Utilizing Cannabis to Quit Smoking

Randomized Clinical Trials Investigating Innovative Interventions for Smoking Cessation in the Last Decade

In Summary

A recent analysis has found that cannabis-based therapies may prove useful for those attempting to quit smoking. Billions of dollars are spent every year attempting to treat smoking-related conditions yet mortality rates continue to rise, proving the current treatment methods rather ineffective. Researchers thoroughly examined previous clinical studies in a search for more effective treatments and found that the endocannabinoid system provides an ideal target as it not only reduces the desire to smoke but also minimizes the weight gain most addicts fear. Further research is needed as no specific cannabinoid or cannabis-based medicine has proven to be effective without producing negative side-effects, but the few trials that have been conducted have shown promising results. 

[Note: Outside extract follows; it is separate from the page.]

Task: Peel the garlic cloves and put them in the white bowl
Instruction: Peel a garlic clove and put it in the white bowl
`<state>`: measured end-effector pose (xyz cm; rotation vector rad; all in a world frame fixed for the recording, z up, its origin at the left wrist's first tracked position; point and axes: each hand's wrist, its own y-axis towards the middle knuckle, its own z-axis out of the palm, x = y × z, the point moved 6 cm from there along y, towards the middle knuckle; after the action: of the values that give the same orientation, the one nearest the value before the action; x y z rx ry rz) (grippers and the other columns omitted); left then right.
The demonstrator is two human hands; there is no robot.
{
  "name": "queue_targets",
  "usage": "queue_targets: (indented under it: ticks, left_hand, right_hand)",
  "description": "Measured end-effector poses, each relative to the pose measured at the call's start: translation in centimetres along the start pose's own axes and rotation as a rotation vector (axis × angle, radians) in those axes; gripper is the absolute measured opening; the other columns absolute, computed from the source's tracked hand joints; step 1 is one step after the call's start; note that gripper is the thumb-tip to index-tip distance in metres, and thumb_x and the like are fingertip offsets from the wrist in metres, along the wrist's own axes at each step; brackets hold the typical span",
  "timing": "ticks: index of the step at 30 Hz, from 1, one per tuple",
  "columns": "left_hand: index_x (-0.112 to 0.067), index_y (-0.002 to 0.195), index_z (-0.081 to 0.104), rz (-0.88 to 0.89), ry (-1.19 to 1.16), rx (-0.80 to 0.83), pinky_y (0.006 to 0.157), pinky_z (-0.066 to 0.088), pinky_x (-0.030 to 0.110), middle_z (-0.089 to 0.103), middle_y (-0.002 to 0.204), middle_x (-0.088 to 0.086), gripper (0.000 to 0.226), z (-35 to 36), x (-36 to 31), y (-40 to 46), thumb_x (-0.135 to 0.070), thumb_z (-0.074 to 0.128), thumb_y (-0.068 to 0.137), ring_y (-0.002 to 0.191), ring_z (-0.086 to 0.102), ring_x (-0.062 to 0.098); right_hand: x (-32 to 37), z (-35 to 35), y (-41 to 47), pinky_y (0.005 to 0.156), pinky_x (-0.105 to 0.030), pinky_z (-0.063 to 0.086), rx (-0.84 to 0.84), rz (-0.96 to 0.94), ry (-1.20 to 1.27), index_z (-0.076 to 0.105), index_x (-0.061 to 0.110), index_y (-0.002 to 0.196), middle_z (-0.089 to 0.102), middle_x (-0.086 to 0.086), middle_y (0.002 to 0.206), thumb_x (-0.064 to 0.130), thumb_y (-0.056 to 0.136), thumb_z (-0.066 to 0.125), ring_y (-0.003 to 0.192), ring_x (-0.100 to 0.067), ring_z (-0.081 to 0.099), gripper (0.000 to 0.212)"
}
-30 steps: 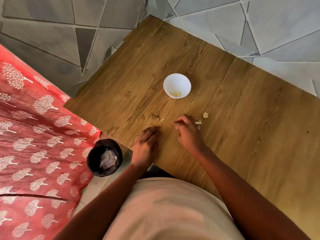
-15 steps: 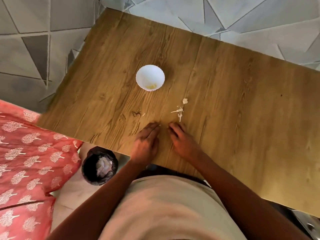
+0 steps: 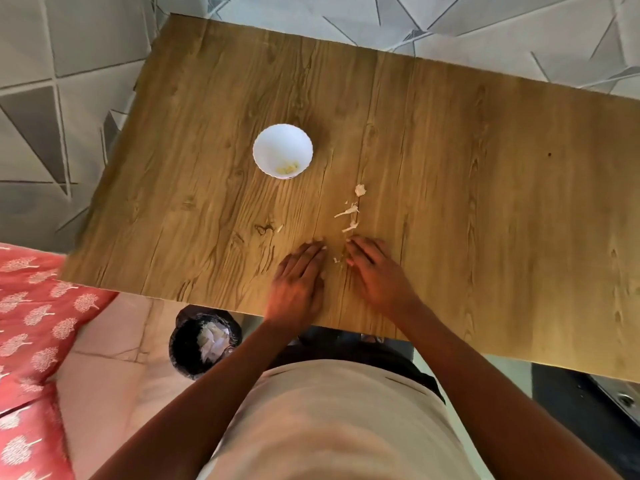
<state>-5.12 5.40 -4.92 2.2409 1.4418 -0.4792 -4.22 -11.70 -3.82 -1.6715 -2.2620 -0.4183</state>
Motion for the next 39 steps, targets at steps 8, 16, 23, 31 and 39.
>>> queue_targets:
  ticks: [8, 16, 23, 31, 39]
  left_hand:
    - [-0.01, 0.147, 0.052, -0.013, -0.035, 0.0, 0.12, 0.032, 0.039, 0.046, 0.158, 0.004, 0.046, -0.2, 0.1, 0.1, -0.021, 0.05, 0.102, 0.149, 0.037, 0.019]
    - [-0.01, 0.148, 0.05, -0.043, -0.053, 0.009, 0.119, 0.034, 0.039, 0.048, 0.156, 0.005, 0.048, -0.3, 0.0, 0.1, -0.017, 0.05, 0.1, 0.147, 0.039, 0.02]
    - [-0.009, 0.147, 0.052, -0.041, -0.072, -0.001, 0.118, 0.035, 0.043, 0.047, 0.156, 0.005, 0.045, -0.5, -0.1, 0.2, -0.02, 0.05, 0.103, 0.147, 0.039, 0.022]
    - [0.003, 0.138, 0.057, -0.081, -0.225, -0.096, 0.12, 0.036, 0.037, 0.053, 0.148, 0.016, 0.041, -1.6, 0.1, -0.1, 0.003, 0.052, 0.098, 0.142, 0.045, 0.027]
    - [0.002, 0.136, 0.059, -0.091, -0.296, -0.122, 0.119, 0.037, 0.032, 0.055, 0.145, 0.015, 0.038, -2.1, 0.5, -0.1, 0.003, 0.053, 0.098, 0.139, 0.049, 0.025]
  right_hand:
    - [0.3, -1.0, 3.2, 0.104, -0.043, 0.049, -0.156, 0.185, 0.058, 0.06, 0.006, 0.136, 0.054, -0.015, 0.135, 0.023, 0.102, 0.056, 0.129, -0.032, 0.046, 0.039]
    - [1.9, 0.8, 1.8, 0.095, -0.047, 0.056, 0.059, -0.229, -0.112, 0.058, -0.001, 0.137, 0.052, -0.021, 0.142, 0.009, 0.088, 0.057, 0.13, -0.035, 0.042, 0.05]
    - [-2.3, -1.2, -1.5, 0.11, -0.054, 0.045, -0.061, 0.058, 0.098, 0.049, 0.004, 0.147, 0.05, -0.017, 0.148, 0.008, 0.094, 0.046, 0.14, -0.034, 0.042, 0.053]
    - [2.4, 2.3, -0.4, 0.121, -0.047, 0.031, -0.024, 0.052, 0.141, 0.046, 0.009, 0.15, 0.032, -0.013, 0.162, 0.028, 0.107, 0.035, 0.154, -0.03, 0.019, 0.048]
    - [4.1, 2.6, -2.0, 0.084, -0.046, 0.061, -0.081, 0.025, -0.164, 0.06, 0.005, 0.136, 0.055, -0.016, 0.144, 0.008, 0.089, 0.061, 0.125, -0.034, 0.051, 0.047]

The issue this research aimed to address is the prevalence of smoking-related illnesses, highlighting the inability of the medical community to cease all tobacco use. Despite constant warnings and lessons in school concerning the danger of tobacco use new products like e-cigarettes have been made readily available for consumers and marketed on social media to teenagers who follow celebrities like Sophie Turner, an actress rarely seen without her choice of e-cigarette in hand. The tobacco industry is driven by the economy and, despite its proven deleterious effects on users’ health, has yet to be banned on a federal level. Better restrictions need to be put into place to prevent consumers from beginning tobacco use while researchers continue to look for effective treatment methods. 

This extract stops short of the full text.